SMT 421-480 Flashcards
- What is a (+) ER test?
pain with extension combined with rotation towards the painful side
- Who obtained a concensus from expert Australian & NZ for LBP
Wilde et al 2007
- What did 94% of the panel agree on
localized unilateral LBP
- How did Delitto et al 1995 diagnose lumbar segment instability?
if LBP is caused by minimal perturbations
- presence of lateral shift deformity
- short term relief from manipulation
- trauma
- use of oral contraceptives
- bracing improve symptoms
- Paris 1985 and Maitland 1986 diagnose LSI by?
presence of a step off between adjacent Spinous processes
hypermobility on PPVIM and PAIVM
- O’Sullivan in 2000 diagnose LSI by?
- giving way, slipping out or locking with presence of reverse lumbopelvic rythm
- presence of posterior shear stress using posterior force
- What 3 authors relate LSI to aberrant motions such as an instability catch?
Paris 1985 ; Nachemson 1985 and Ogon et al 1997
- What is an aberrant motion?
- a sudden acceleration or deceleration of movement
and movements occuring outside the plane of motion like SB or rotation with flexion occurs from a flexed position
- Have aberrant motions ever been related to symptoms or abnormal movements in imaging studies?
No concurrent validity to date
- What did Barnes et al 2009 contribute to LSI studies
a variation from normal spine coupling
- Who attempted to demonstrate consistent coupling patterns?
Legaspi & Edmonds 2007
- Did Legaspi & Edmonds 2007 find a consistent coupling pattern between SB and Rot in Lx spine?
No.
- Is there evidence to support the use of coupled motion to evaluate or treat LBP?
No.
- Is coupling detectable by palpation?
No. The motion is only +/
- What 6 criteria did Paris 1985/2003 use as exam findings for LSI?
- Instability catch
- Hypertrophied band horizontal raised muscle tone on standing
- Step off on standing that disappears on lying
- shaking/shuddering on forward bending (Ogon et al 1997)
- Imbalance on SLR
- Grade 5 or 6 on PPIVM
- Kirkaldy-Wallis & Farfan 1982, O’Sullivan 2000 use what findings in their studies?

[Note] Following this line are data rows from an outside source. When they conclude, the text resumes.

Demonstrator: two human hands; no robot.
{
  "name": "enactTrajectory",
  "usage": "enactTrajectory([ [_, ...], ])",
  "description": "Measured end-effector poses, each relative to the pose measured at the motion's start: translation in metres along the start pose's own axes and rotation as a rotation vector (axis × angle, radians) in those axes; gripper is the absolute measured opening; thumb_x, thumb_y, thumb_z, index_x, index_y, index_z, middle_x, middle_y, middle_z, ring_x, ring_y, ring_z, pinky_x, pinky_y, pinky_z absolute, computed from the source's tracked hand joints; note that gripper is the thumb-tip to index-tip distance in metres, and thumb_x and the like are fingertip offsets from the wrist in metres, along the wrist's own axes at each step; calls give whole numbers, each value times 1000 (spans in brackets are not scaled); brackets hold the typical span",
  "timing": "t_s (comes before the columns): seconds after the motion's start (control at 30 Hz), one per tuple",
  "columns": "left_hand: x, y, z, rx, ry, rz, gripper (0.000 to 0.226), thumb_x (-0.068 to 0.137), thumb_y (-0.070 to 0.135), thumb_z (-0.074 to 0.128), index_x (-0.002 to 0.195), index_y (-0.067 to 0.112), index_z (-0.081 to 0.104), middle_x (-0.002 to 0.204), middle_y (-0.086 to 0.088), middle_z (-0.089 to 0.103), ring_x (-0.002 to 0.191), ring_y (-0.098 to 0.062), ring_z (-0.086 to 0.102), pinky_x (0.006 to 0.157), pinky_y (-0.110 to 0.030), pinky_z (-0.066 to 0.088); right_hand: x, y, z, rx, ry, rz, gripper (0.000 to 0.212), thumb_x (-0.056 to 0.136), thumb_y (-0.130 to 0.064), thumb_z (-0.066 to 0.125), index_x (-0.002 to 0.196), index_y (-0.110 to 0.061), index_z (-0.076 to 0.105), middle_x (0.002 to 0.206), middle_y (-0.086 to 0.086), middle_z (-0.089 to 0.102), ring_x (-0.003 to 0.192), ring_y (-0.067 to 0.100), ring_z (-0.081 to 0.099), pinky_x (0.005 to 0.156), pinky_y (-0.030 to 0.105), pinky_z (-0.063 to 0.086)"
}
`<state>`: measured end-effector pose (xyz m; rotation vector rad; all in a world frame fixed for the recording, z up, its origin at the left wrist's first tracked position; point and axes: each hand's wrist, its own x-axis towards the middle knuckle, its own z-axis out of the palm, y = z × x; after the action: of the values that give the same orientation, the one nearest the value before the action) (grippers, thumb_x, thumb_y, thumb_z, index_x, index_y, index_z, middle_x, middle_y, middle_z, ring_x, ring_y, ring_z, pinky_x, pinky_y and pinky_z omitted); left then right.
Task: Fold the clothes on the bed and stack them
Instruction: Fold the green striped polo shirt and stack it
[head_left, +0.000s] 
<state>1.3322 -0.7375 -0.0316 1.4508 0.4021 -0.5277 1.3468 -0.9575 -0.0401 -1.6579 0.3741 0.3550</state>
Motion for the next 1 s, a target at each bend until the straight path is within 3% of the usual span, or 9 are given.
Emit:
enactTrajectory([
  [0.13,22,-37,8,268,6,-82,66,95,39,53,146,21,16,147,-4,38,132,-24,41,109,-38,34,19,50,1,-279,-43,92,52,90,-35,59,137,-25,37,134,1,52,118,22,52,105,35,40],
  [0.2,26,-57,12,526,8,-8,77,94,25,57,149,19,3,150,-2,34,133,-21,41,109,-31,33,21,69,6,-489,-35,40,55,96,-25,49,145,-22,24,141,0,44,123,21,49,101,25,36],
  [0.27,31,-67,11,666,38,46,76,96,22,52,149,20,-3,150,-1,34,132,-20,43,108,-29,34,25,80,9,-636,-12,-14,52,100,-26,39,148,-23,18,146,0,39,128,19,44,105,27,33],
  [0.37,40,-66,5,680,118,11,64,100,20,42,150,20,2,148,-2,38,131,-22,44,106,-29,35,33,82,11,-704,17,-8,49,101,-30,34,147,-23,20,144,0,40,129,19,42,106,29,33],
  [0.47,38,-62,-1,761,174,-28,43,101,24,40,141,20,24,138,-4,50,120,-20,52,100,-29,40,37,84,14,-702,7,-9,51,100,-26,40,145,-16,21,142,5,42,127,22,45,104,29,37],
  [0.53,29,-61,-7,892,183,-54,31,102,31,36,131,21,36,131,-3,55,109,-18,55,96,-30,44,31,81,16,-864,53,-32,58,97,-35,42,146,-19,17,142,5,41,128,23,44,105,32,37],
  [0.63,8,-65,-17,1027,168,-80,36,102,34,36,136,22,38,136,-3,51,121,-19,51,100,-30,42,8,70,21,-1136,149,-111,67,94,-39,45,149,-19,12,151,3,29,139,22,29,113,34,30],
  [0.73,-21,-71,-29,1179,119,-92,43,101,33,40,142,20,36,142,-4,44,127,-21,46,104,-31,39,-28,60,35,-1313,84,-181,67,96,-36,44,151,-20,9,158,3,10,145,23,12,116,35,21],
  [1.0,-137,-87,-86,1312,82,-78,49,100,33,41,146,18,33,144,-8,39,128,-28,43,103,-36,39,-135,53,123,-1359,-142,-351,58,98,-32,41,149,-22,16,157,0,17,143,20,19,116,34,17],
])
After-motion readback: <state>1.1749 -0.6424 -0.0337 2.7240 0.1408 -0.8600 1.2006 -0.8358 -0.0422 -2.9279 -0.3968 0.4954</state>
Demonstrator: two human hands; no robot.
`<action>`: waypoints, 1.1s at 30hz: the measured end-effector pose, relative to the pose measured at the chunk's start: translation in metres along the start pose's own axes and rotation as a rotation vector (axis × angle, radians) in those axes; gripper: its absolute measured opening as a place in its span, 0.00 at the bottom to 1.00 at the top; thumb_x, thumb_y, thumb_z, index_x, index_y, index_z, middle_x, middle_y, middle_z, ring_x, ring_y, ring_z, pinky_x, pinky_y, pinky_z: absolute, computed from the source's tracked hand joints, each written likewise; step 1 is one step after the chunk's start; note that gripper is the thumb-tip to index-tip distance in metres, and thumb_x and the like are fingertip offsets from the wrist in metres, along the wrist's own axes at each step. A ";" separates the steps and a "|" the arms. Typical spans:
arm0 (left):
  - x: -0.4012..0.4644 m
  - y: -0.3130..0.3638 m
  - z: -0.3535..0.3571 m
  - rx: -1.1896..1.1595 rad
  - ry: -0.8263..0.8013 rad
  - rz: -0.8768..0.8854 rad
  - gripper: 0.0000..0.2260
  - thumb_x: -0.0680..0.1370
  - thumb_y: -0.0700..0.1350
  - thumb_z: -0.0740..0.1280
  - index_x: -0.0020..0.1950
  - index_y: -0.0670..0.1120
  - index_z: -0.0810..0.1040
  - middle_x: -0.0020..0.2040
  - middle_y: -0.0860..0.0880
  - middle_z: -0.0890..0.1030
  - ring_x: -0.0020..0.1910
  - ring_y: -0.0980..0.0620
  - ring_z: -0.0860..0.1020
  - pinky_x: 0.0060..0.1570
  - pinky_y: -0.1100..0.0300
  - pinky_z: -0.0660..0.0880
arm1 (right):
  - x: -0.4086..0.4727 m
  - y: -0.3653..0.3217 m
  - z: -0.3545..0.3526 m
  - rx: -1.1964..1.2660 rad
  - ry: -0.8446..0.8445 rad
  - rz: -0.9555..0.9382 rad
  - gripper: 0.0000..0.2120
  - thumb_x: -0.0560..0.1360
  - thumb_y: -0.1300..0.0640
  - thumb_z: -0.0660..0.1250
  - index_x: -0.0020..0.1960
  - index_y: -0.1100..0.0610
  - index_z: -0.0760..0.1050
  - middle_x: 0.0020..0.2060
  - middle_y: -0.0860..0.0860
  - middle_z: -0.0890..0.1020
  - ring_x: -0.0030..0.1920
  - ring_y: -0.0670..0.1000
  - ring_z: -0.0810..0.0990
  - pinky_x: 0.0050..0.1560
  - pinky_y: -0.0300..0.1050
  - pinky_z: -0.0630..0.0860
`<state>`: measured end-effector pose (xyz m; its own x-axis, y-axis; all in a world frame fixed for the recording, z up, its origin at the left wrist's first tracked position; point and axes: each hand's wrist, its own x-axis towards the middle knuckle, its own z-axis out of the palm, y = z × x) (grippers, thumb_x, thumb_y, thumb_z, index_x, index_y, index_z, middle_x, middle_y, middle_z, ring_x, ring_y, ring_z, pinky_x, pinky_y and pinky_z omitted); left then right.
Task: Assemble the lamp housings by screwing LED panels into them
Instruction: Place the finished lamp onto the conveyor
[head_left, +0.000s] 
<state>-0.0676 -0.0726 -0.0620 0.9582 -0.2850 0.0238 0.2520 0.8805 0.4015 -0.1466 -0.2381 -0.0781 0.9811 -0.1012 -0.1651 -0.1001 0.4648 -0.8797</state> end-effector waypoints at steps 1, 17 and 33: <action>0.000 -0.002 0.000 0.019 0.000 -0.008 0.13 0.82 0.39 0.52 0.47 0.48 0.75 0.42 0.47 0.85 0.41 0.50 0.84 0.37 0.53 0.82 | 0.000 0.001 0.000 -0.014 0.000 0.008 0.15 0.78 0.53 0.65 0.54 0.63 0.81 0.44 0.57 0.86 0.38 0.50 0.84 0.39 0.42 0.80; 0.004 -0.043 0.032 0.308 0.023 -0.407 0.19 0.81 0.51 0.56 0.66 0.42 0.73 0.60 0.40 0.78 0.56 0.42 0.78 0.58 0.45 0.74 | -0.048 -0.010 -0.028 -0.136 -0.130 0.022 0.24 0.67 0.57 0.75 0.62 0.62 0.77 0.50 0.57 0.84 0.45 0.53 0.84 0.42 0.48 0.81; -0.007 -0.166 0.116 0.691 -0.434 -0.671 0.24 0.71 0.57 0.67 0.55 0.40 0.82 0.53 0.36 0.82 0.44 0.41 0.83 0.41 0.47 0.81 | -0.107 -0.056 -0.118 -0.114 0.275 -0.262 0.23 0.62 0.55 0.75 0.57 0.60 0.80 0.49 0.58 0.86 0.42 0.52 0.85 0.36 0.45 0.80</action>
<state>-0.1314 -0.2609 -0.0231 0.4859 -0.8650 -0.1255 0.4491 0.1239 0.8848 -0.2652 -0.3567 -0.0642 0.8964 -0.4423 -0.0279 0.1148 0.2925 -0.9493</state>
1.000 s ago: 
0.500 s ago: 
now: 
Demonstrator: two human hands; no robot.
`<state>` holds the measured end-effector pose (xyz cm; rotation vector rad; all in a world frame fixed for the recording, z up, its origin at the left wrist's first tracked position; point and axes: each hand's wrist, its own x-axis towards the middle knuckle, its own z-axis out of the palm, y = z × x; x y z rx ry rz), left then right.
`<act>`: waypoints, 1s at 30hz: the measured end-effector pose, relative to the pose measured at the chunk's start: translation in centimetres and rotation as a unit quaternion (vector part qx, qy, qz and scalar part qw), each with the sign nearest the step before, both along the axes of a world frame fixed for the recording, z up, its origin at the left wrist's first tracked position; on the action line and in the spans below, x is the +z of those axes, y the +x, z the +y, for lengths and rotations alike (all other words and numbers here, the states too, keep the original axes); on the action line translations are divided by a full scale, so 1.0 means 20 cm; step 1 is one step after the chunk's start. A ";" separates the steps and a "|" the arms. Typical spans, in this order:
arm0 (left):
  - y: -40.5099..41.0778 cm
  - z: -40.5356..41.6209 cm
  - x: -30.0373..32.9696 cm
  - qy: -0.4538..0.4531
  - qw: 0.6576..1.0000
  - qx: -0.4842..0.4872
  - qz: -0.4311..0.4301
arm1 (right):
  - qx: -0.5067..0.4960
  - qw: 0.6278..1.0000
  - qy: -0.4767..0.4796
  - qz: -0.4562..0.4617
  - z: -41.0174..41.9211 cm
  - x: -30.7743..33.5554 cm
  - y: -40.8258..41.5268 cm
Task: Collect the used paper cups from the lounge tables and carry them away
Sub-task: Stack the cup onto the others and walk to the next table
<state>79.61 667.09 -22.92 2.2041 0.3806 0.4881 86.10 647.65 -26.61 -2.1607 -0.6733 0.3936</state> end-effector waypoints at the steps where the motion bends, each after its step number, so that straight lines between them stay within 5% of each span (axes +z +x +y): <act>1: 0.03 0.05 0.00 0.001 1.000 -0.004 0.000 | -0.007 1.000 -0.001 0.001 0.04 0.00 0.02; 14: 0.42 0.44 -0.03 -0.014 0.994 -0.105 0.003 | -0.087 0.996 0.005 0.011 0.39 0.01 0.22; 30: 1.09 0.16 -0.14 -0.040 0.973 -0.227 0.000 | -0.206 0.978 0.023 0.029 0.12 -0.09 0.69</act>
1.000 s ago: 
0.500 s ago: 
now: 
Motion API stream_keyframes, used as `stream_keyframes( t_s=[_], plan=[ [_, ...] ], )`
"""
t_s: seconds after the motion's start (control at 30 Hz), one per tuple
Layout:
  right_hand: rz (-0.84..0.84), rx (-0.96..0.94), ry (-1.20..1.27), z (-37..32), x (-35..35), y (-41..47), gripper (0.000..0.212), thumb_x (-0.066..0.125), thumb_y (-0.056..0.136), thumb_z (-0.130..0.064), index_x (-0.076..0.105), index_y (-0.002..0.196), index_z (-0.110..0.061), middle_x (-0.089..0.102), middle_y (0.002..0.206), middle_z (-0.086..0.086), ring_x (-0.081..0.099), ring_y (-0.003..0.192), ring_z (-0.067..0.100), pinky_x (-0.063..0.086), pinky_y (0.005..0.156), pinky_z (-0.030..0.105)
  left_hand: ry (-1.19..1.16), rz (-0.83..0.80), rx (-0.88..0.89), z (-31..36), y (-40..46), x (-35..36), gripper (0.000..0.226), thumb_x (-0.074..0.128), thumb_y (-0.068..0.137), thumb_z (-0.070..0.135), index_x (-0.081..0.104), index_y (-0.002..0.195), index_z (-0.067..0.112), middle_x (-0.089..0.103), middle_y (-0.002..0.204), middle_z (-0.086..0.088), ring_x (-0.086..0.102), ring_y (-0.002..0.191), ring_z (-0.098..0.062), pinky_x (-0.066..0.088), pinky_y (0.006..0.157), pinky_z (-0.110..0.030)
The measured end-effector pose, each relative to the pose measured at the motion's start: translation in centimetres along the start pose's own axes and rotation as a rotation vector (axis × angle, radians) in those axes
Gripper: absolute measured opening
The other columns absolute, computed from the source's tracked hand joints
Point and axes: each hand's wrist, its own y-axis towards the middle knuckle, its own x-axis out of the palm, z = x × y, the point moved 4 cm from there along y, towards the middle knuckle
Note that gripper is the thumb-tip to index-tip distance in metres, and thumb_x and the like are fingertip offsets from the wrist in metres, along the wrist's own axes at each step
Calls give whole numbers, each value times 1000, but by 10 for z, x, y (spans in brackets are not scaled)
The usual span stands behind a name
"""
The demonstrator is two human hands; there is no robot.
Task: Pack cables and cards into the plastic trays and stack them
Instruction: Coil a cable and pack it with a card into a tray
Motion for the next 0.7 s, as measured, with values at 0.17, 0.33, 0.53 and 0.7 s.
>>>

- painful arc during motions
- inability to stand erect s assistance from hands
- How did Magee 1997 diagnose LSI?
Prone instability test: pos test if painful c Lx compression PA at rest but no pain while actively lifting legs. NO VALIDITY.
- What did Friberg 1997 use?
Radiographs: Axial Compression c wt on shoulders, Axial Traction hanging from a bar.
- What did Friberg 1997 measure?
AP translation: accurate for detection of LSI.
- What did Hayes et al 1989 disprove in regards to radiographs?
- Who else supported the lack of clinical value in films?
- 42% of asymptomatic subjects have at least one segment exceeding the instability thresholds.
- Pitkanen et al 1997
- What 2 categories did Hicks et al 2005 and Cook et al 2006 categorize LSI?
- a. Radiographic instability (structural instability), major disruption of passive osseoligamentous constraints
b. Clinical Instability (segmental instability, neuromuscular system symptoms inconsistent with finding on radiographic analysis
- According to Senntag and Maraiano 1976 what is considered excessive motion?
- What is treatment for these patients?
- Greater than 4 degrees translation or 10 degrees rotation
- Fusion if conservative treatment have failed
- In regards to Algarni et al 2011 systematic review what test may be useful in ortho clinic to diagnose structural LSI?
- How is it performed?
- Sensitivity?
- Specificity?
- Positive likely hood ratio?
- Passive lumbar extension test
- Prone, PT lifts both LEs into extension to 30 cm while providing traction (+) test indicated by increased pain that disappears on return to starting position
- 84%
- 90%
- 8.8
- Any tests for segmental instability?